The Article IV report will provide the first credible pricing floor in decades, but it will also codify the nation’s insolvency. The revelation of deep structural gaps in financial regulation and the exchange rate mechanism may lead to a volatile event as the scale of required austerity becomes clear.
Reaching the 2M bpd target requires more than sanction relief. It demands an estimated USD 12B to 15B in annual capex to rehabilitate decaying infrastructure and old, inefficient wells that have suffered from years of mechanical neglect and lack of specialized labor.
Despite the diplomatic thaw, production increases are bottlenecked not only by operational problems but also by compliance dilemmas required by international investors and US law to engage in significant liquidity injections for substantial oil production increases.

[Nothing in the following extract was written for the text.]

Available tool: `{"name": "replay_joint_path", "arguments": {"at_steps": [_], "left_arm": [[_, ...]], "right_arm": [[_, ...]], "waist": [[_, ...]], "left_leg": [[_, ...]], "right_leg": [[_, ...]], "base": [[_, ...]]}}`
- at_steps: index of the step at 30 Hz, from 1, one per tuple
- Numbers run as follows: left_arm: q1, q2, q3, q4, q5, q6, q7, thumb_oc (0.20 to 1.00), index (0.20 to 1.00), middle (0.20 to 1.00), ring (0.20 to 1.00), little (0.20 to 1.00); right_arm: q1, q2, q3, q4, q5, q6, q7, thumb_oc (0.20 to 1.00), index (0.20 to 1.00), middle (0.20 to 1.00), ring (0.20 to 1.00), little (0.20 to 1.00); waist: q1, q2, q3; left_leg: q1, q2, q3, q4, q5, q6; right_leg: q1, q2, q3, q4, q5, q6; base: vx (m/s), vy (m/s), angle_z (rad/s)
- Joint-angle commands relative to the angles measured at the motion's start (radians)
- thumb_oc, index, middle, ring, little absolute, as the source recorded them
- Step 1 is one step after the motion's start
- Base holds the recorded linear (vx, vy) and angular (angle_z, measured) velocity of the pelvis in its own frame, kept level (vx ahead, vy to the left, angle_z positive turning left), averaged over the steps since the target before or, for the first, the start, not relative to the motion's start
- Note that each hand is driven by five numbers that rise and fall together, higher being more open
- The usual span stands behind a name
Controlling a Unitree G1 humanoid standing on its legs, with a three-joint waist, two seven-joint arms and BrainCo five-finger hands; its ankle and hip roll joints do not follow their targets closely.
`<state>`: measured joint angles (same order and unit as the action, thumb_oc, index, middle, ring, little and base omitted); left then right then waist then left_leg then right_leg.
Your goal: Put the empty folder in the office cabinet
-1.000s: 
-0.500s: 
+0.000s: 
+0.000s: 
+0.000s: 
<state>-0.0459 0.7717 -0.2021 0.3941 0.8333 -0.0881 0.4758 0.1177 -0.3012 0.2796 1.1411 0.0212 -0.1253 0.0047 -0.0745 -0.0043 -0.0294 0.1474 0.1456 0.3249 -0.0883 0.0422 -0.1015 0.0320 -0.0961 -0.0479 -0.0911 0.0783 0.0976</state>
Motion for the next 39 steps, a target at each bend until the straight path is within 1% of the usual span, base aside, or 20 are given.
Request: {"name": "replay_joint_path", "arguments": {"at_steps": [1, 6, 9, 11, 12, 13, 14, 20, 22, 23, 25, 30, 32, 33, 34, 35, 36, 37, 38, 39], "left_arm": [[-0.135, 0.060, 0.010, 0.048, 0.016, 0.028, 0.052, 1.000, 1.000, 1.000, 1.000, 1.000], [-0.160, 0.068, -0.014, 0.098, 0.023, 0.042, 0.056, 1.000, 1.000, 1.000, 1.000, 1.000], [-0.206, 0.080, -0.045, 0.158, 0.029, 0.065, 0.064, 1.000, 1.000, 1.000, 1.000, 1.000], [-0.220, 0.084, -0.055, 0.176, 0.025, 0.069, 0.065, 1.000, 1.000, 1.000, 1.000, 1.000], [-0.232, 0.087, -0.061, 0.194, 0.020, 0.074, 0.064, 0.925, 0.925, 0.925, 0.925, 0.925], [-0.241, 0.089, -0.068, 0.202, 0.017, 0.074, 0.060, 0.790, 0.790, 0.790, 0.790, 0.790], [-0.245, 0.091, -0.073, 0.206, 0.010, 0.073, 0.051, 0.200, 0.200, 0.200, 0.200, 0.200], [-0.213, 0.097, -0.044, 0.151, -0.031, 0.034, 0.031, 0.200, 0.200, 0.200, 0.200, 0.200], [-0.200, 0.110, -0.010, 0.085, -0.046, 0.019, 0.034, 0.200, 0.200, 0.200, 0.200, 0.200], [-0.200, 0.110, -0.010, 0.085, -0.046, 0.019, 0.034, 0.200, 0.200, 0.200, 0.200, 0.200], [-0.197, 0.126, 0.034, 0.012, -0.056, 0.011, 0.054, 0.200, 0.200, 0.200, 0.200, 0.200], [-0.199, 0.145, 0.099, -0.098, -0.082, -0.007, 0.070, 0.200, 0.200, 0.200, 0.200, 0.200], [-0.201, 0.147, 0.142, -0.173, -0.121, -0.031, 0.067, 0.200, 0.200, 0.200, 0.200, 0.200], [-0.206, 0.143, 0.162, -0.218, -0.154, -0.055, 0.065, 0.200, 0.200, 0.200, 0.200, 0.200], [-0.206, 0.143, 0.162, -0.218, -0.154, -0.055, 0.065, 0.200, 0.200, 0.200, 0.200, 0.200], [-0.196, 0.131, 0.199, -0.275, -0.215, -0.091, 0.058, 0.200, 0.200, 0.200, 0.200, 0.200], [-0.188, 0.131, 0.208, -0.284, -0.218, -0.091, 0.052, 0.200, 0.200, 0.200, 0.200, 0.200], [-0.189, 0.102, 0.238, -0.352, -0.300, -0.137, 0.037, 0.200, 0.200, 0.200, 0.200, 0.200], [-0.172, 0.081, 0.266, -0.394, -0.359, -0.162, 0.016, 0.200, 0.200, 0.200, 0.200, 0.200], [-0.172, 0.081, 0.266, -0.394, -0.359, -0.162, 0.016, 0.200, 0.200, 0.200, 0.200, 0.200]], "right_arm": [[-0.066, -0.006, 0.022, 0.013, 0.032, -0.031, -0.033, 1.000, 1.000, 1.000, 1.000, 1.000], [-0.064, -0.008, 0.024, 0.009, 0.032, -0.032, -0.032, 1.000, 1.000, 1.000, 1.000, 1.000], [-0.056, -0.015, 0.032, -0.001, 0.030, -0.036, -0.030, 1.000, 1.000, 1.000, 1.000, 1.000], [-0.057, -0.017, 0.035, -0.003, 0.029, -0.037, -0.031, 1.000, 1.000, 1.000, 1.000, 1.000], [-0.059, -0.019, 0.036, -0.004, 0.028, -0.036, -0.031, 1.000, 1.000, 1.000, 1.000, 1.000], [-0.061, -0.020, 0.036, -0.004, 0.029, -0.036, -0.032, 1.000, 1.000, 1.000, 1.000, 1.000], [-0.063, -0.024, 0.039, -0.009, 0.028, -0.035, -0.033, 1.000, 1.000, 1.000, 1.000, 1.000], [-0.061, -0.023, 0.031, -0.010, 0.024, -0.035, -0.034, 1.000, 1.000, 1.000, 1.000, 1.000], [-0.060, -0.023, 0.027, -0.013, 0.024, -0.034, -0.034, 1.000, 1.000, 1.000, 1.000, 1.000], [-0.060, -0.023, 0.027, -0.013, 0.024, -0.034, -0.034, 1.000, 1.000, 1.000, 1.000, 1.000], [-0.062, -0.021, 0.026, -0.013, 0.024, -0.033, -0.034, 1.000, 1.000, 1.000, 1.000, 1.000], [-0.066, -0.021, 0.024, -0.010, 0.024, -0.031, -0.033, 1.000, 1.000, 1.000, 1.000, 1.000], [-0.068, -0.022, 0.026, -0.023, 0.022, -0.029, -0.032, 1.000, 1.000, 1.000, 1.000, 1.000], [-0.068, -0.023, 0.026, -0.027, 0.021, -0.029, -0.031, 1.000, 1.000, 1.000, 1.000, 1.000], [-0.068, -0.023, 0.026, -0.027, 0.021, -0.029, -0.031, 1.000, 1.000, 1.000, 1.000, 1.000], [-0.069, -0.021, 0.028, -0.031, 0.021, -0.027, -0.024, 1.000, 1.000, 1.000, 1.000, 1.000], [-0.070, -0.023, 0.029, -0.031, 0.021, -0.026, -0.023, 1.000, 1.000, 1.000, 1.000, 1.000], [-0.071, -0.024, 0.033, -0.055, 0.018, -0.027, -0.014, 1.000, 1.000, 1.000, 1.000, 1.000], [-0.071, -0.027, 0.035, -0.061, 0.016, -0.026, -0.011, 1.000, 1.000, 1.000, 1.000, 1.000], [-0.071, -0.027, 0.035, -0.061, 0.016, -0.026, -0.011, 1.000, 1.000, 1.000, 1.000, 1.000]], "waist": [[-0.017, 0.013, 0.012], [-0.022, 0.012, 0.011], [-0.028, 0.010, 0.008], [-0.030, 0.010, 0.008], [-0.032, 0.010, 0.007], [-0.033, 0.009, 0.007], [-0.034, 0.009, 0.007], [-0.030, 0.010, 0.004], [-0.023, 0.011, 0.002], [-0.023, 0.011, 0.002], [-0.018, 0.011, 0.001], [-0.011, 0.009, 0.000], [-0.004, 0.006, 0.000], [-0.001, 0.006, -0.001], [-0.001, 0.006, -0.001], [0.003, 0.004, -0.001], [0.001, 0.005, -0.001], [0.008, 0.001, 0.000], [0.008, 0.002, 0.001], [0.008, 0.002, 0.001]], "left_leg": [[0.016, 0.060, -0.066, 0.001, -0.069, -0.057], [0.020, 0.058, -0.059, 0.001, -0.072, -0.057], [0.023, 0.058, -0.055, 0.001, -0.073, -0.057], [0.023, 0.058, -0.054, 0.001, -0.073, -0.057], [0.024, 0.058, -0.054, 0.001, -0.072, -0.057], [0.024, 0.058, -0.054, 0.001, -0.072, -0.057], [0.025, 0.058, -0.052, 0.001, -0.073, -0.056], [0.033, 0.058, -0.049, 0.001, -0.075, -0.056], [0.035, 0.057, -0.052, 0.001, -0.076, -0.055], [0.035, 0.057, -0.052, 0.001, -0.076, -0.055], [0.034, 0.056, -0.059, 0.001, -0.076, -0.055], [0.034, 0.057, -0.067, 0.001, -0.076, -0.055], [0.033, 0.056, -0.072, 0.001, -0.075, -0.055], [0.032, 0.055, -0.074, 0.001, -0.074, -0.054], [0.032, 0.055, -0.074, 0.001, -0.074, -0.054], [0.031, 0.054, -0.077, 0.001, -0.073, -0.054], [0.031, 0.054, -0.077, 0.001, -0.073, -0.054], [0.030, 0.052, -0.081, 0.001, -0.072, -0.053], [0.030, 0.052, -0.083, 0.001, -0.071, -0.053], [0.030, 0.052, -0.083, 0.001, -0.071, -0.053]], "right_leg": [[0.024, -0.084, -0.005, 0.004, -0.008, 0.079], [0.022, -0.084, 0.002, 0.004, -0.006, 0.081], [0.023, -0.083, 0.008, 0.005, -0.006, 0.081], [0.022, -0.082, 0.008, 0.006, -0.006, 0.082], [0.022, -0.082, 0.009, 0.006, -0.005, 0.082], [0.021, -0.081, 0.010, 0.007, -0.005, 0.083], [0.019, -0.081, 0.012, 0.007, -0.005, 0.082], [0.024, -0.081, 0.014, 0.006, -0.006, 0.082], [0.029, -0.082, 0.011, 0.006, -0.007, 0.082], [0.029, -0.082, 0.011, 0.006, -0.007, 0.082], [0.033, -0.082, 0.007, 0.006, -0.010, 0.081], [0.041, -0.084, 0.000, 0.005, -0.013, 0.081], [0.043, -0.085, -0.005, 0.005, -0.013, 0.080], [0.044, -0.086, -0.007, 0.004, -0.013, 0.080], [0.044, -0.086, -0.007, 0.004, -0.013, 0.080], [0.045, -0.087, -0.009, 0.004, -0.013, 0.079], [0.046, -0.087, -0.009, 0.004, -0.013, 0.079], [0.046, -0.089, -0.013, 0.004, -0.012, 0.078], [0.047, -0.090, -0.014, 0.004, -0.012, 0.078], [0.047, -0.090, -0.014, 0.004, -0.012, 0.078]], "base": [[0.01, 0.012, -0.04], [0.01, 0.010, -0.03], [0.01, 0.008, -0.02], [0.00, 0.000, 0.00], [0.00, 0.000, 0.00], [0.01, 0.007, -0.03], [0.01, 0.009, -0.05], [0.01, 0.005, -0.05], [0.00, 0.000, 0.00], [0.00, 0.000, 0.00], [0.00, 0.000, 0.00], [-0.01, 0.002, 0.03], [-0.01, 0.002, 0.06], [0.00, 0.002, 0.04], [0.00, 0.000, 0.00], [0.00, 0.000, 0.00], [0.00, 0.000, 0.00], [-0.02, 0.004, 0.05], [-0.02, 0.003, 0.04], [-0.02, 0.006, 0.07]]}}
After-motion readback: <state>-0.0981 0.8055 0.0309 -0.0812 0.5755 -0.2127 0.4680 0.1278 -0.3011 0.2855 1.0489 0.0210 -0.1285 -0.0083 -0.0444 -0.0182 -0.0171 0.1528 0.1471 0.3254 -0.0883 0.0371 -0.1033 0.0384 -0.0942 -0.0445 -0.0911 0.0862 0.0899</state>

In conclusion. Venezuela currently functions as a high-stakes laboratory for economic stabilization, where the dismantling of a decade of isolation meets systemic insolvency. While geoeconomic energy readjustments and a pivot in global supply chains provide a significant tailwind for expansion, the investment environment remains fraught with technical risks across legal, financial, and pricing frameworks.
As the country approaches a critical election cycle and the IMF begins to pull back the curtain on previously opaque national accounts, investors must move beyond speculative optimism to conduct rigorous risk assessments based on the hard data and institutional transparency that are only now beginning to emerge.